Schon als Student war Renaud Herbin in Erlangen zu Gast, jetzt wird er das 21. internationale figuren.theater.festival gemeinsam mit der Tänzerin Julie Nioche und mehreren hundert Papierfiguren in einer Produktion des von ihm geleiteten TJP Straßburg eröffnen. In Nürnberg reitet die slowenische Gruppe Via Negativa zum Auftakt in „The Ninth“ durch die Klanglandschaften von Beethovens Neunter Sinfonie und liefert damit einen performativen Kommentar zur Lage Europas und in Fürth feiert Helmut Haberkamms fränkischer Western „Glopf an die Himmelsdür“ mit dem Theater Kuckucksheim rockig Premiere. Über 180 Vorstellungen von 70 Compagnien sind in den folgenden zehn Tagen im Städtegroßraum zu sehen, darunter Klassiker wie die Compagnie Mossoux-Bonté, Meinhardt & Krauss cinematographic theatre, Wilde & Vogel, das Theater Waidspeicher oder Akhe, Festival-Lieblinge der letzten Jahre wie die Compagnie 111, Nikolaus Habjan, Philippe Quesne, Berlin, Miet Warlop, BOT und Eva Meyer-Keller, streitbare Arbeiten von Romeo Castellucci, Julian Hetzel oder dem O-Team und viele Künstlerinnen und Künstler, die zum ersten Mal mit ihren Inszenierungen dabei sind, wie Rabih Mroué, die Compagnie Selon l’Heure & Ali Moini, die Compagnie Philippe Saire, Michikazu Matsune, steptext dance project oder Livsmedlet Theatre.
Als das internationale figuren.theater.festival vor vierzig Jahren das erste Mal in Erlangen stattfand, spielte Straßentheater eine wichtige Rolle. Später lag der Fokus eher auf klassischen Veranstaltungsorten, zum einen, weil die Blütezeit des Straßentheaters zu Ende ging, zum anderen aber auch, weil die knappen Ressourcen Konzentration verlangten.
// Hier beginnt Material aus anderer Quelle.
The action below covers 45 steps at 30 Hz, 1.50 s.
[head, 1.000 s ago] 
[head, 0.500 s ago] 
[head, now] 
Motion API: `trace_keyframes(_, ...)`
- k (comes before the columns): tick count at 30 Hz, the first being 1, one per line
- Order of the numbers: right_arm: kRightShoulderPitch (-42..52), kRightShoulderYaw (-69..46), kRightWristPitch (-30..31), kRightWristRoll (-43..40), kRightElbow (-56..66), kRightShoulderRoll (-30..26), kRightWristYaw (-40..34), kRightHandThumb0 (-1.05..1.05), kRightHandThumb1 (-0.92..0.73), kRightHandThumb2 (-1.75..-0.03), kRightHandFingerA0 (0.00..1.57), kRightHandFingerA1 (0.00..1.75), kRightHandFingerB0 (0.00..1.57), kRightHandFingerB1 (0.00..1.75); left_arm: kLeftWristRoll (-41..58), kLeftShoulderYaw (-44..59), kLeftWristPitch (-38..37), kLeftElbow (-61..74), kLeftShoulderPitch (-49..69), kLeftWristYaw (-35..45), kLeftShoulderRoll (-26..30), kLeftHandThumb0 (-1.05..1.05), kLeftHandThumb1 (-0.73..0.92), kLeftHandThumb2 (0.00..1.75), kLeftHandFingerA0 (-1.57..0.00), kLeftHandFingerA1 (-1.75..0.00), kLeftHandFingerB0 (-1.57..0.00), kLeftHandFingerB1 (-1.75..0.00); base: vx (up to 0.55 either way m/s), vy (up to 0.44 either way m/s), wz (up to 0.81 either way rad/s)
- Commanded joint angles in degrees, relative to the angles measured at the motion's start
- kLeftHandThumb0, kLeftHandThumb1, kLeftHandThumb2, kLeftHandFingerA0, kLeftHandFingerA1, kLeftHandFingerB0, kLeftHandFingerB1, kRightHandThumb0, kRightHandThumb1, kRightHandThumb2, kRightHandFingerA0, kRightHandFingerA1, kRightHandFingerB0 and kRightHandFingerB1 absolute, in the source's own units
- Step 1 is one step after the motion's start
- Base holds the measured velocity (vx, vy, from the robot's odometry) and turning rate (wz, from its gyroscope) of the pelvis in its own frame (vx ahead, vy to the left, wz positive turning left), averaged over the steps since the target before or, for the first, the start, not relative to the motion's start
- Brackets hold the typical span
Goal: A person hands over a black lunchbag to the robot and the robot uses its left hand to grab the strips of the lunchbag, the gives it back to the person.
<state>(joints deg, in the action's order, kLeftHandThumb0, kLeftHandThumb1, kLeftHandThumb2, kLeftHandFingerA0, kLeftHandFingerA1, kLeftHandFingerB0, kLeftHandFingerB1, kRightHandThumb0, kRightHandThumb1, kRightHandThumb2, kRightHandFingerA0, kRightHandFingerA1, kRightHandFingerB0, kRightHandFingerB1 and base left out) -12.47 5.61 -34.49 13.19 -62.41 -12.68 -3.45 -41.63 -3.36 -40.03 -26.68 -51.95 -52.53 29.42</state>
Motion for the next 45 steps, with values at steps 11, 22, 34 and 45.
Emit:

Wenn wir heute über Demokratisierung der Kultur, über Partizipation und neue Zielgruppen nachdenken, spielt der öffentliche Raum wieder eine wichtige Rolle. Mit ihren Auftritten werden in diesem Jahr renommierte Künstlerinnen und Künstler wie die Compagnie Yoann Bourgeois, Chloé Moglia und Rhizome, David Zinn, foolpool oder flunker produktionen für Überraschung und Irritation sorgen. Und an ungewöhnliche Orte, wie zum Beispiel den Burgbergkeller in Erlangen, entführen Stars der Medienkunst wie Kurt Hentschläger oder Dries Verhoeven.
„Es geht in meinen Arbeiten nicht darum, zu erklären“, sagt Rabih Mroué. „Ich kann nur versuchen, gute Fragen zu stellen, Gedanken mit dem Publikum zu teilen und es mit unfertigen Ideen zu konfrontieren. In dieser Hinsicht unterscheide ich mich von einem Politiker. Ich komme auf die Bühne, um meine Zweifel mit anderen zu teilen und gemeinsam mit dem Publikum nach Antworten zu suchen.“ Wir sind glücklich darüber, dass unser Publikum bereit ist, sich auf das Suchen einzulassen. In Gesprächen, Vorträgen und neuen diskursiven Formaten werden wir uns um ein wenig Orientierung bemühen. Im besten Fall, hat sich unser Horizont nach zehn Festivaltagen wieder ein Stückchen erweitert.
In diesem Sinne wünschen wir Ihnen spannende Erlebnisse beim 21. internationalen figuren.theater.festival 2019!